• **Task to carry out**
Wherever the word "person" turns up in a line of the entries, copy that line.

• **Stored data**
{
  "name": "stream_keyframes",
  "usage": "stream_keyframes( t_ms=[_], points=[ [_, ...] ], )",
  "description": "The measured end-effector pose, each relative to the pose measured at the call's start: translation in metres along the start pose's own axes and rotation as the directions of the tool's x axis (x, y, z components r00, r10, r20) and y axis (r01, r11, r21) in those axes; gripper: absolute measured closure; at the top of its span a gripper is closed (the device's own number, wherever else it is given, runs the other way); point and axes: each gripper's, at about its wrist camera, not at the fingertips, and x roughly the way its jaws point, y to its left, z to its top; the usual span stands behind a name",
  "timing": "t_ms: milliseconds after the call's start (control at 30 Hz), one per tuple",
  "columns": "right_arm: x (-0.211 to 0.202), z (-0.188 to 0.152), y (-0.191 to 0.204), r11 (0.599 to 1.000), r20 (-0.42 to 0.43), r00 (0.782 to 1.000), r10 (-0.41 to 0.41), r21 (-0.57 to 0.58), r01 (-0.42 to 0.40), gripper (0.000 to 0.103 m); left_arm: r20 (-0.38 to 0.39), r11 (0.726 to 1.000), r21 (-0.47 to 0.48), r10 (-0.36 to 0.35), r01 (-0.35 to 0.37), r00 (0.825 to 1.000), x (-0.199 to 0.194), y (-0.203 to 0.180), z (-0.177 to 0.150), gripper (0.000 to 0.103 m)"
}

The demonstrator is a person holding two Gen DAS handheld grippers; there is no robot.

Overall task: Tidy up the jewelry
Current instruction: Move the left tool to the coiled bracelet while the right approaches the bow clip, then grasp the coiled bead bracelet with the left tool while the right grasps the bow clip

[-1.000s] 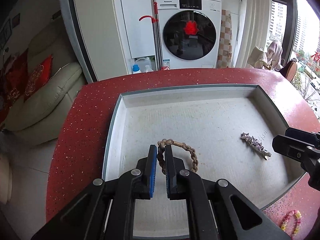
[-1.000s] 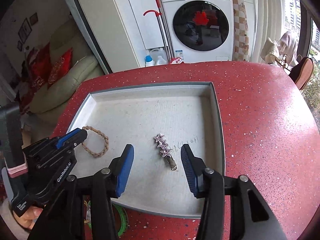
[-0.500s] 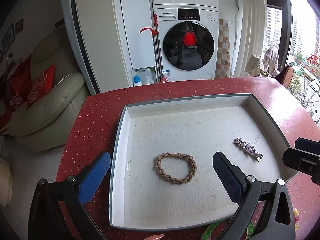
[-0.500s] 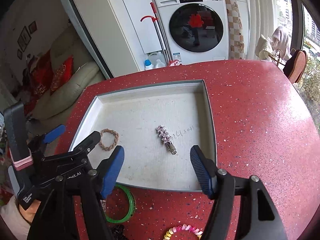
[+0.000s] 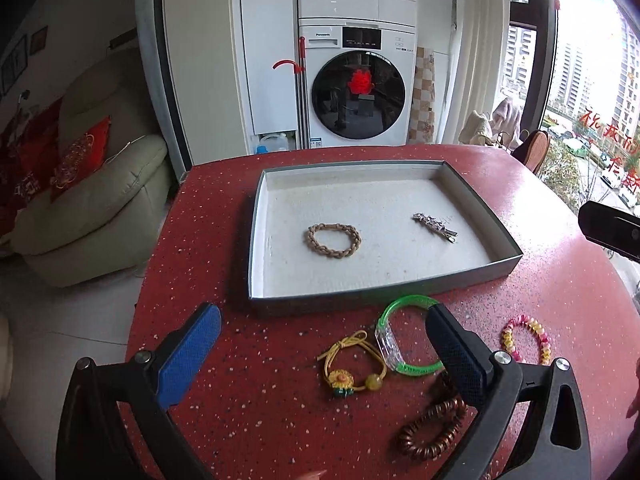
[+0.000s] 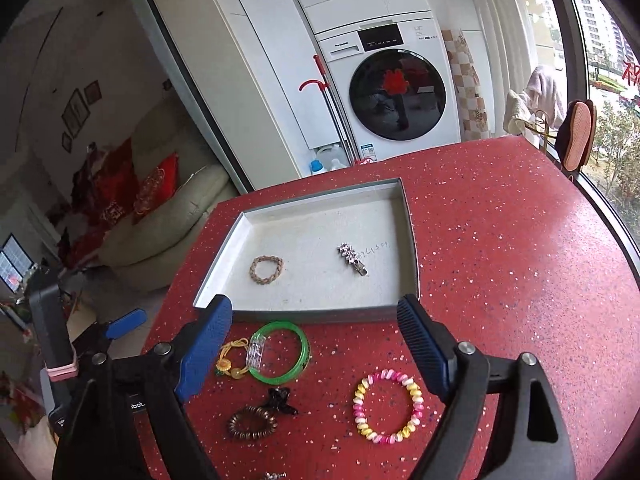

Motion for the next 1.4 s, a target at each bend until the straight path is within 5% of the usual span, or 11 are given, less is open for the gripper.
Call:
stream_keyframes(
  t_ms=[433, 800, 1100, 1400],
  points=[
    [-0.024, -0.093, -0.011, 0.996, -0.211, 0.974, -0.084, -0.018, 0.082, 0.016, -0.113, 0.998, 0.051, -0.029, 0.035, 0.993, -0.005, -0.018, -0.065, 0.000],
    [-0.033, -0.150, -0.021, 0.970, -0.278, 0.938, -0.209, 0.067, 0.236, 0.018, -0.097, 0.991, 0.124, -0.037, 0.049, 0.995, 0.010, -0.030, -0.062, 0.000],
    [-0.025, -0.163, -0.015, 0.951, -0.264, 0.929, -0.258, 0.098, 0.292, 0.039, -0.108, 0.984, 0.161, -0.057, 0.074, 0.993, 0.017, -0.050, -0.065, 0.000],
    [-0.018, -0.171, 0.006, 0.926, -0.221, 0.900, -0.376, -0.107, 0.361, 0.060, -0.135, 0.981, 0.184, -0.043, 0.067, 0.990, 0.023, -0.061, -0.076, 0.025]
  ],
)
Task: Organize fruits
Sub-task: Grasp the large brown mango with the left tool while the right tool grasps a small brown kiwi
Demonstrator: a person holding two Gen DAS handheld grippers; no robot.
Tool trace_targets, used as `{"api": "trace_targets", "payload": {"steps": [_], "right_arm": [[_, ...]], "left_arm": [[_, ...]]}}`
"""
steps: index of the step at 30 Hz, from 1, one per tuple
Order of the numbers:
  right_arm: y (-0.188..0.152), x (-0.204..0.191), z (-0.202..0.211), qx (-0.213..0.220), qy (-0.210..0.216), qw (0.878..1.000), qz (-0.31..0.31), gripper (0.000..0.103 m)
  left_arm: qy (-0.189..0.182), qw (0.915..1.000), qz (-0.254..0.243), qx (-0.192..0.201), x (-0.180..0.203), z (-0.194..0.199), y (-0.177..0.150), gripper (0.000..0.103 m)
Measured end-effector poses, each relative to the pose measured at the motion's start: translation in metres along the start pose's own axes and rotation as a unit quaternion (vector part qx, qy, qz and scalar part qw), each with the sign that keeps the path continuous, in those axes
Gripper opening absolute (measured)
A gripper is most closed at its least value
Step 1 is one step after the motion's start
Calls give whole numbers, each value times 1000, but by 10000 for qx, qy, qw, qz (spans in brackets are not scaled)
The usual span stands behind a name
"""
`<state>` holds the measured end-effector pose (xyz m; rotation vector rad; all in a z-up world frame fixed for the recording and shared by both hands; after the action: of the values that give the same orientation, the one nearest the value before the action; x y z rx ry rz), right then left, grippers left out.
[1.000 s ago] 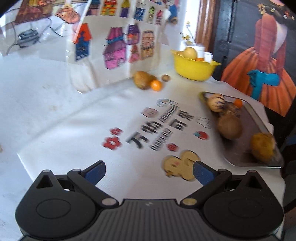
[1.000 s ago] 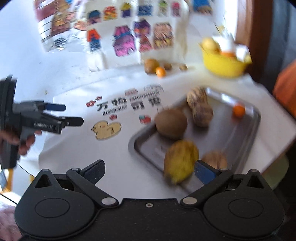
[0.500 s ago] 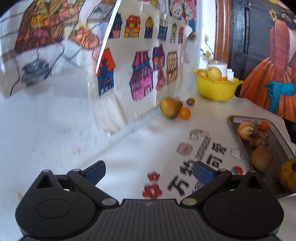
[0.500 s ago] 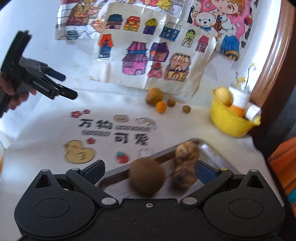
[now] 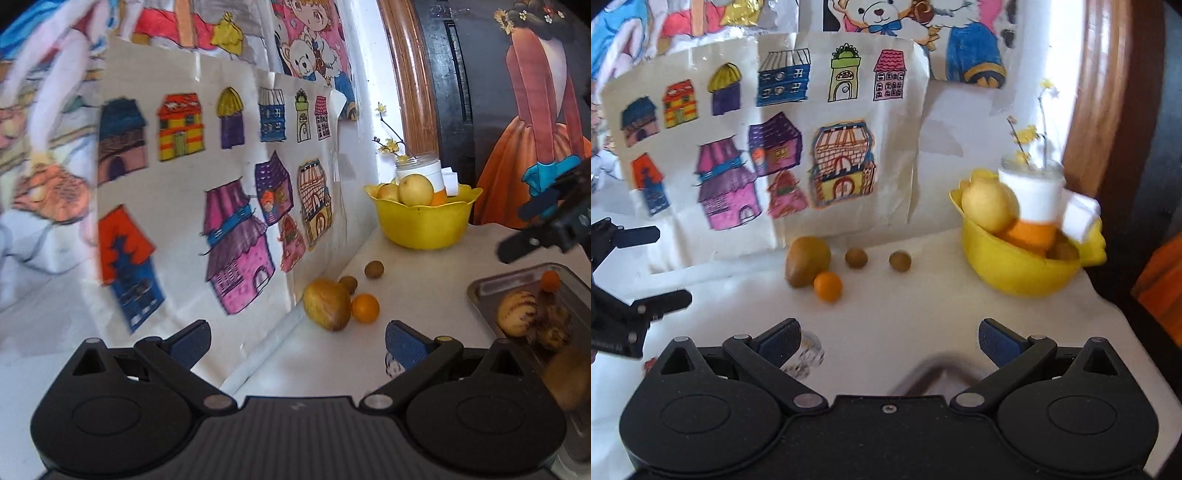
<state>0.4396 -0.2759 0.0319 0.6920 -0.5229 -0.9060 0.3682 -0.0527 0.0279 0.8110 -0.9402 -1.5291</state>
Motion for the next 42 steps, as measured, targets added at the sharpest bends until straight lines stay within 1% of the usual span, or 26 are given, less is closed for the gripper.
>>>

• **The answer**
The demonstrator is a person holding two Gen DAS handheld grippers; there is no robot.
Demonstrator: a person holding two Gen DAS handheld grippers; no robot.

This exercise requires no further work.